Problem to solve » Restate word for word, and only, the lines that extend from the line containing "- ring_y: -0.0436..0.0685" through the end of the records below.

BEGIN Given data

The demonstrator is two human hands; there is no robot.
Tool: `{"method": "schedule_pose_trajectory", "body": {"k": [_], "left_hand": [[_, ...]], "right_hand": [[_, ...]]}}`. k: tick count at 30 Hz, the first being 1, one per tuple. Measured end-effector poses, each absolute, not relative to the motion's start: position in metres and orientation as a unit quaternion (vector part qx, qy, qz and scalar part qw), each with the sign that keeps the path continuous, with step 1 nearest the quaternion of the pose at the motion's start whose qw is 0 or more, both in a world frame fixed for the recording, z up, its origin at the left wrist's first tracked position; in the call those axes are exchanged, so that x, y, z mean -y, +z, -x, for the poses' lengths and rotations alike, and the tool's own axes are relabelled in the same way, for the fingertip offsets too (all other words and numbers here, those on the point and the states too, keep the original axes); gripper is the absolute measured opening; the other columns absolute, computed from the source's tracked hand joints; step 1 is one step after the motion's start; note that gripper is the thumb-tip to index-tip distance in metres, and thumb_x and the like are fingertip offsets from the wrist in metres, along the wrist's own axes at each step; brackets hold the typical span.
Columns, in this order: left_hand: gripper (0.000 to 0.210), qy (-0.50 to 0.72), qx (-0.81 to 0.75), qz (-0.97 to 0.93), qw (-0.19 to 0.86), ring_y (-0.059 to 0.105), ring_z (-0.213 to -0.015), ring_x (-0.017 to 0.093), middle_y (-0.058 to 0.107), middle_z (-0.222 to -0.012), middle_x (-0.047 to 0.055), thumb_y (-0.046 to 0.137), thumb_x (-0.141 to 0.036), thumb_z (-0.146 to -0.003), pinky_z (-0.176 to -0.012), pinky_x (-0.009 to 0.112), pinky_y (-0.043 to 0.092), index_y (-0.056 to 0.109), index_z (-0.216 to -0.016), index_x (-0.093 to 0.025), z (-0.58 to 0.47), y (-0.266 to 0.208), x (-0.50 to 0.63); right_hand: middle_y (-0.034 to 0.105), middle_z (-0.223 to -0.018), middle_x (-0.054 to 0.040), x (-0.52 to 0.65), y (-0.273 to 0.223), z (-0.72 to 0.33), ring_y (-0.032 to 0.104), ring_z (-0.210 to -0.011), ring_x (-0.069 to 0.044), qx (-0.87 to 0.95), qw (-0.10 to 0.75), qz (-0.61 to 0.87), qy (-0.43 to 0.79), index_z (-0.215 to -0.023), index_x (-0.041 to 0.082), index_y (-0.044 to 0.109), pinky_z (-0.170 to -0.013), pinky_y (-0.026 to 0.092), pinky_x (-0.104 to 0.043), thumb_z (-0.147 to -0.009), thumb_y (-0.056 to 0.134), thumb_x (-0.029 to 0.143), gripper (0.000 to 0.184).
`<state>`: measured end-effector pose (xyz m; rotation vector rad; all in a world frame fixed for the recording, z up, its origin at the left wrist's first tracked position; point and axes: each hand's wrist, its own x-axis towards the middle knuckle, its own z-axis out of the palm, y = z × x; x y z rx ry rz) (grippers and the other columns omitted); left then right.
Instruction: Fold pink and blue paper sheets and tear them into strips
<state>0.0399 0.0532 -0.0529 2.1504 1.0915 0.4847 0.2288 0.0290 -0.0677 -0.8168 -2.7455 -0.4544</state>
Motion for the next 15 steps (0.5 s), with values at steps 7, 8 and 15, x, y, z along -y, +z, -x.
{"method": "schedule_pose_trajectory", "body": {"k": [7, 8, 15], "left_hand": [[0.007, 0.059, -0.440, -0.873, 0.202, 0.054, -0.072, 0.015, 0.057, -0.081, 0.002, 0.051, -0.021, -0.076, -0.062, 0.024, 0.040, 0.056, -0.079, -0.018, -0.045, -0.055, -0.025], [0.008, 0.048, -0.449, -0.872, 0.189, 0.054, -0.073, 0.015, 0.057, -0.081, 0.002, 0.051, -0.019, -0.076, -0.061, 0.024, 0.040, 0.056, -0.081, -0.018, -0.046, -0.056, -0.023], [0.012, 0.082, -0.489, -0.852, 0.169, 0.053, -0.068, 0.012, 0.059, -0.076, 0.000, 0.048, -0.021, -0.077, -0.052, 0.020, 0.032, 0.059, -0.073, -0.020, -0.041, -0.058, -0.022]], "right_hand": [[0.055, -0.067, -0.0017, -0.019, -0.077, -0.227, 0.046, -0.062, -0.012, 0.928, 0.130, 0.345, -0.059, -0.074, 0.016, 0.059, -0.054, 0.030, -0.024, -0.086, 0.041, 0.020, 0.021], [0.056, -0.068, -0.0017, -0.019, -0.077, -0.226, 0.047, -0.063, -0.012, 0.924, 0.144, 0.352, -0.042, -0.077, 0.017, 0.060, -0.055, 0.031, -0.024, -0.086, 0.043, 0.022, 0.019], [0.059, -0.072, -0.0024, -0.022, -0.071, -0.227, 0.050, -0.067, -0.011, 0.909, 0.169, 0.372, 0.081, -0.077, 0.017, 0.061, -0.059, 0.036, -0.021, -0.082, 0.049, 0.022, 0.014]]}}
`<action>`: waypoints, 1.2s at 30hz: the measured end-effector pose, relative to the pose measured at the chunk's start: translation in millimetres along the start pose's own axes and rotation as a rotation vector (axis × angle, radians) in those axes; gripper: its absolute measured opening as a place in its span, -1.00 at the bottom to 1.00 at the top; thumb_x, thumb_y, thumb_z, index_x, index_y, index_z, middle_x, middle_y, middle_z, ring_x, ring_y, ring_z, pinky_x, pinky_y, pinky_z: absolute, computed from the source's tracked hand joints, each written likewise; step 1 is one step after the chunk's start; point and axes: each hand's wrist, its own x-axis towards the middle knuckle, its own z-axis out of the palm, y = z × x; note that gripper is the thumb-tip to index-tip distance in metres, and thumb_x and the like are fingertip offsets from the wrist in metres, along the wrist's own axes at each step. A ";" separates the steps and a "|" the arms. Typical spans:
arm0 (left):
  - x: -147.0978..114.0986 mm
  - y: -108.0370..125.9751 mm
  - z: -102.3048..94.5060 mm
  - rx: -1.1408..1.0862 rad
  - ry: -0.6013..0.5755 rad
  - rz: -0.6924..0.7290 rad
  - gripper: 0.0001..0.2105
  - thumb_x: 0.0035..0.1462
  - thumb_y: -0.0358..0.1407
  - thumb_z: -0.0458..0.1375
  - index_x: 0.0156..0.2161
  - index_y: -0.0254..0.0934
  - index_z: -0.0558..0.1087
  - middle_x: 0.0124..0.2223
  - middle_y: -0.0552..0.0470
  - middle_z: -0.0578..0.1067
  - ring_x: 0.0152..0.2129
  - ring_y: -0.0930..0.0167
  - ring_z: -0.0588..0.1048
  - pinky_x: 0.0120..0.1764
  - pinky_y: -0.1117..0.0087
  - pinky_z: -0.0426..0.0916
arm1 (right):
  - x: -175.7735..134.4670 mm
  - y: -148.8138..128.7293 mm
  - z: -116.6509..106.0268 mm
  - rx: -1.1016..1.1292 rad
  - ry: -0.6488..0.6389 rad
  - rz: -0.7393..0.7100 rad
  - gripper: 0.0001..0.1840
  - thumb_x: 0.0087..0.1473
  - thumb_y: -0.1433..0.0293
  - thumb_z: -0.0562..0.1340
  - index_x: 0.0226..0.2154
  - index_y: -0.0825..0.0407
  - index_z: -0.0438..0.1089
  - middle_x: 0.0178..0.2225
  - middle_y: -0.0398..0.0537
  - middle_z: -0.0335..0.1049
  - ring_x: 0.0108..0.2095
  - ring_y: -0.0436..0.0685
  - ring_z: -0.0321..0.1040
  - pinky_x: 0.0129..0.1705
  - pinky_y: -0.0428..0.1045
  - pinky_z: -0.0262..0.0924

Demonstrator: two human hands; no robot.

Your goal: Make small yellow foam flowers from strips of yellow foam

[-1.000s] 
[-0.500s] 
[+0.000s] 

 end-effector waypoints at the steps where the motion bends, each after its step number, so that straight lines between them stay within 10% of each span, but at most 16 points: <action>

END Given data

Solution for this exercise »
  - ring_y: -0.0436..0.0685
  - ring_z: -0.0321..0.1040
  - pinky_x: 0.0129..0.1705
  - pinky_y: -0.0428..0.1045
  - pinky_z: -0.0262..0.0924

Demonstrator: two human hands; no robot.

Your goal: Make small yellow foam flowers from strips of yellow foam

[-1.000s] 
[-0.500s] 
[+0.000s] 

 end-effector waypoints at the steps where the motion bends, each after its step number, so that straight lines between them stay within 10% of each span, but at most 16 points: <action>

Nothing further belongs to this answer.